Maxio, formerly Chargify and SaaSOptics, is built for B2B SaaS finance teams that need GAAP or IFRS revenue recognition in the same system as billing, not as a separate spreadsheet exercise. The Grow plan is $599 a month for companies billing up to $100K a month, with unlimited users and no per-seat charge, covering usage-based and recurring billing, dunning, and 20+ payment gateways. Past $100K a month, Scale pricing is custom. It plugs into NetSuite, Salesforce, and QuickBooks, which matters if finance already lives in those systems. The downsides: support is email and ticket only with no phone line or clear escalation path, and one long-tenured customer reported a roughly 10x price increase with only a month's notice at renewal, so read the renewal terms closely.
Pros
- + Combines billing and revenue recognition in one product, so finance doesn't need a separate rev rec tool
- + No per-seat pricing, unlimited users on any plan
- + Deep reporting on MRR, cohorts, and ARPU built for SaaS metrics finance teams already track
Cons
- – Pricing above the Grow plan is quote-only, so scaling companies can't budget ahead without a sales call
- – Multiple users report support has no phone line and no clear escalation path when something breaks
Zuora is the option for a Paddle customer that has outgrown small-business billing entirely: multiple products, usage-based or hybrid pricing, multiple currencies or entities, and revenue recognition that has to survive an audit. It supports 50 or more pricing models in one catalog and has deep Salesforce CPQ integration, and in 2026 it added AI-usage billing tools for pricing and metering token- or credit-based products. None of that comes cheap or fast: Zuora publishes no pricing at all, Vendr's buyer data puts median annual spend around $166,500 and implementation can add another 15-50% in year one, and reviewers consistently describe a steep learning curve. This is a destination for companies running a real procurement process, not a self-serve swap.
Pros
- + Handles genuinely complex billing scenarios: usage-based, tiered, multi-entity, multi-currency, and hybrid models in one system
- + Revenue recognition is a first-class module, not an afterthought, which matters for companies that get audited
- + Deep, mature integration with Salesforce CPQ for quote-to-cash workflows
Cons
- – No published pricing anywhere, so every buyer has to run a sales cycle just to get a number
- – Median reported annual spend is around $166,500, and implementation can add 15-50% on top in the first year
Paddle alternatives: FAQ
What's the closest alternative to Paddle if I want to stay merchant of record?+
Lemon Squeezy. It uses the same 5% plus $0.50 usage-based fee model and handles sales tax and VAT as merchant of record, though it carries its own payout-freeze complaints and its team is now building Stripe's own competing product, so it does not remove the risk that likely pushed you off Paddle. If payout freezes are the dealbreaker, check FastSpring and Stripe Managed Payments directly; we have not reviewed either in depth on this site yet.
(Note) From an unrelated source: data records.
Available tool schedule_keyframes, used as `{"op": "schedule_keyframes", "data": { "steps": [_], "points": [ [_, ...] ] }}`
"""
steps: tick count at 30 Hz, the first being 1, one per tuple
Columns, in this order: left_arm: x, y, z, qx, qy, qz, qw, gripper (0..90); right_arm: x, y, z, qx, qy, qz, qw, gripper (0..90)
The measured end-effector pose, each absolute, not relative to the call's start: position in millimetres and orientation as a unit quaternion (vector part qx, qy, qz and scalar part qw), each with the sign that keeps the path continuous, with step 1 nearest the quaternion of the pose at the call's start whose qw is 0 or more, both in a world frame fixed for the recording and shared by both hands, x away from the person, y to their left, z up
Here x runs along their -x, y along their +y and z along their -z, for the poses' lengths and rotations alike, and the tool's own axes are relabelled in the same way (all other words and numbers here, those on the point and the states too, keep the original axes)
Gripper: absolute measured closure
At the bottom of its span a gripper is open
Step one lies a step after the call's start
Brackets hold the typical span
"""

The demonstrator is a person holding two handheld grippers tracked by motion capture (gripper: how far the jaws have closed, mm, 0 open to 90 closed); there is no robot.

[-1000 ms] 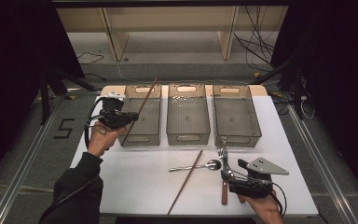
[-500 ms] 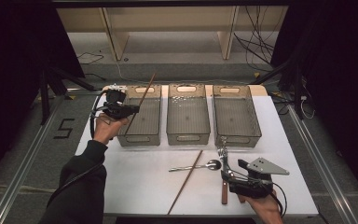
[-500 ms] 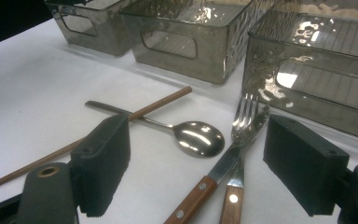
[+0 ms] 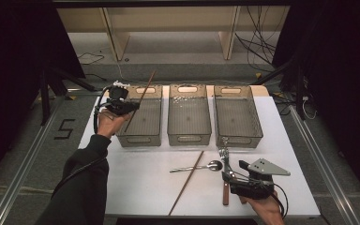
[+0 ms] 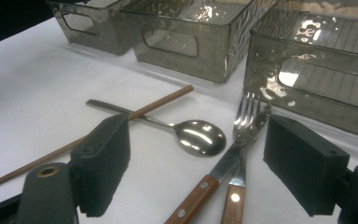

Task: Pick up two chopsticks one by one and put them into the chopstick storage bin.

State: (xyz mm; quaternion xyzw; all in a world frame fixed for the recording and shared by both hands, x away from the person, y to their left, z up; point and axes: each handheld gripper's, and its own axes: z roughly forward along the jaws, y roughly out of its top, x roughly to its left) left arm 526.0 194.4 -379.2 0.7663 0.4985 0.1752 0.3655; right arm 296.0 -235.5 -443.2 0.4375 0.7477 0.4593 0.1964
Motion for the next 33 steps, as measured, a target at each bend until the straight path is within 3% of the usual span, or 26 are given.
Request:
{"op": "schedule_keyframes", "data": {
  "steps": [24, 27, 33],
  "points": [
    [-533.3, 193.4, 406.3, -0.766, 0.535, -0.159, 0.319, 82.6, -296.2, -236.6, 442.9, -0.437, 0.746, -0.464, 0.193, 23.4],
    [-532.5, 192.0, 404.6, -0.76, 0.544, -0.156, 0.321, 68.7, -296.1, -236.8, 442.7, -0.436, 0.746, -0.464, 0.193, 23.2],
    [-524.4, 189.8, 394.0, -0.756, 0.546, -0.151, 0.327, 51.4, -295.9, -237.5, 442.3, -0.436, 0.745, -0.466, 0.193, 23.2]
  ]
}}
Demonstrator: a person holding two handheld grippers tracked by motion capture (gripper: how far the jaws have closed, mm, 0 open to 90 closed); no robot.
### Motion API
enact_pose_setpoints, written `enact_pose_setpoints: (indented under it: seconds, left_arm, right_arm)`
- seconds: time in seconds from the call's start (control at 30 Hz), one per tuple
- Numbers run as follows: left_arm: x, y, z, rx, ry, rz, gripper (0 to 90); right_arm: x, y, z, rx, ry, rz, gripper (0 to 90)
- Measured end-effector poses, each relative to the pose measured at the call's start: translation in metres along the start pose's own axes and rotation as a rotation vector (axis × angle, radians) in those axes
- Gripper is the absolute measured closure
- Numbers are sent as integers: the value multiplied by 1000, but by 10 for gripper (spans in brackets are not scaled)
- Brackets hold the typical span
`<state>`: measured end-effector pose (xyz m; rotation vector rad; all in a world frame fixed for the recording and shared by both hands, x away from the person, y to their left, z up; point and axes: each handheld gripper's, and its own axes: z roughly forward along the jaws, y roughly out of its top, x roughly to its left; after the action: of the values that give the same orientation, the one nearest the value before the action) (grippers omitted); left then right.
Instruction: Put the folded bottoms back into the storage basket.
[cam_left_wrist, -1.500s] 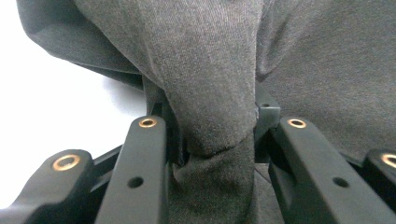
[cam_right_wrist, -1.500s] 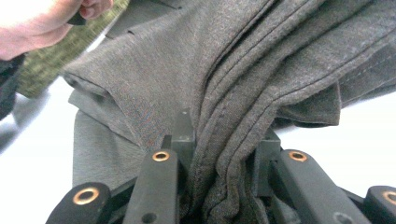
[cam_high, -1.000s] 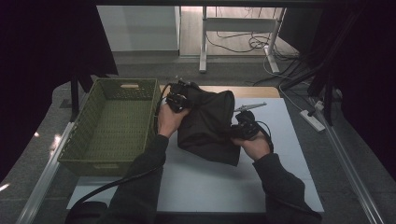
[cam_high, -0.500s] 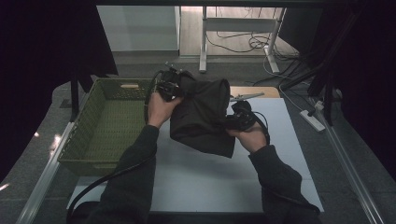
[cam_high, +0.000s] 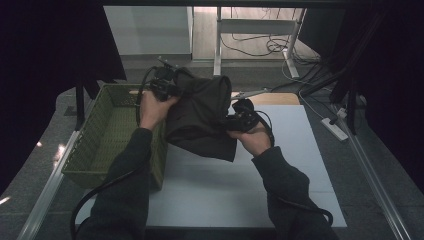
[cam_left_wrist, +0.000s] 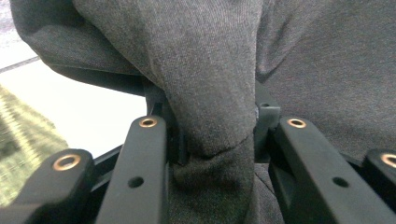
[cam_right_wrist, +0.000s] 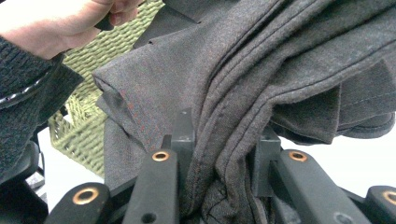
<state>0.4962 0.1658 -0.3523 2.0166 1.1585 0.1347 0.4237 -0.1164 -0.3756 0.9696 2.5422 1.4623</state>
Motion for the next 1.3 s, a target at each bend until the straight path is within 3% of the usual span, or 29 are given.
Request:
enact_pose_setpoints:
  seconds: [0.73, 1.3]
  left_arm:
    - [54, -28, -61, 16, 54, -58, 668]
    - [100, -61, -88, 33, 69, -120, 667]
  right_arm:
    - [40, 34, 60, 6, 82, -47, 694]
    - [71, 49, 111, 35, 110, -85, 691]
What's the cheapest way to move off Paddle?+
Chargebee's Starter billing plan is free until you hit $250,000 in cumulative billing. You would still need your own payment processor and a tax tool like Avalara, since Chargebee isn't a merchant of record.
Which Paddle alternative handles revenue recognition out of the box?+
Maxio and Zuora both build GAAP/IFRS revenue recognition into the core product. Maxio starts at $599 a month for companies billing up to $100K a month; Zuora is quote-only, with median reported annual spend around $166,500.
Should you ever stay on Paddle?+
Yes, if global sales tax and VAT compliance is the main problem you're solving. None of Chargebee, Recurly, Maxio, or Zuora register for tax or remit it in every country the way Paddle does as merchant of record.
Paddle alternatives: pricing compared
Entry price, billing model, and whether pricing is public. 4 of 6 publish pricing you can check without talking to sales.
| Tool | Starting price | Billing | Free option | Pricing disclosed |
|---|---|---|---|---|
| Paddle | Custom / quote | usage-based | No | Not disclosed |
| Lemon Squeezy | Usage-based | usage-based | Yes | Public |
| Chargebee | Free | tiered | Yes | Partly public |
| Recurly | $249/mo | usage-based | Trial (90 days on the Starter plan) | Partly public |
| Maxio | $599/mo | tiered | No | Partly public |
| Zuora | Custom / quote | quote-only | No | Not disclosed |
How we made these picks. We compare tools on public pricing, features, and hands-on assessment, then verify every price against the vendor's own page. We never accept payment for rankings. Read the full methodology. Spotted an error? Report it.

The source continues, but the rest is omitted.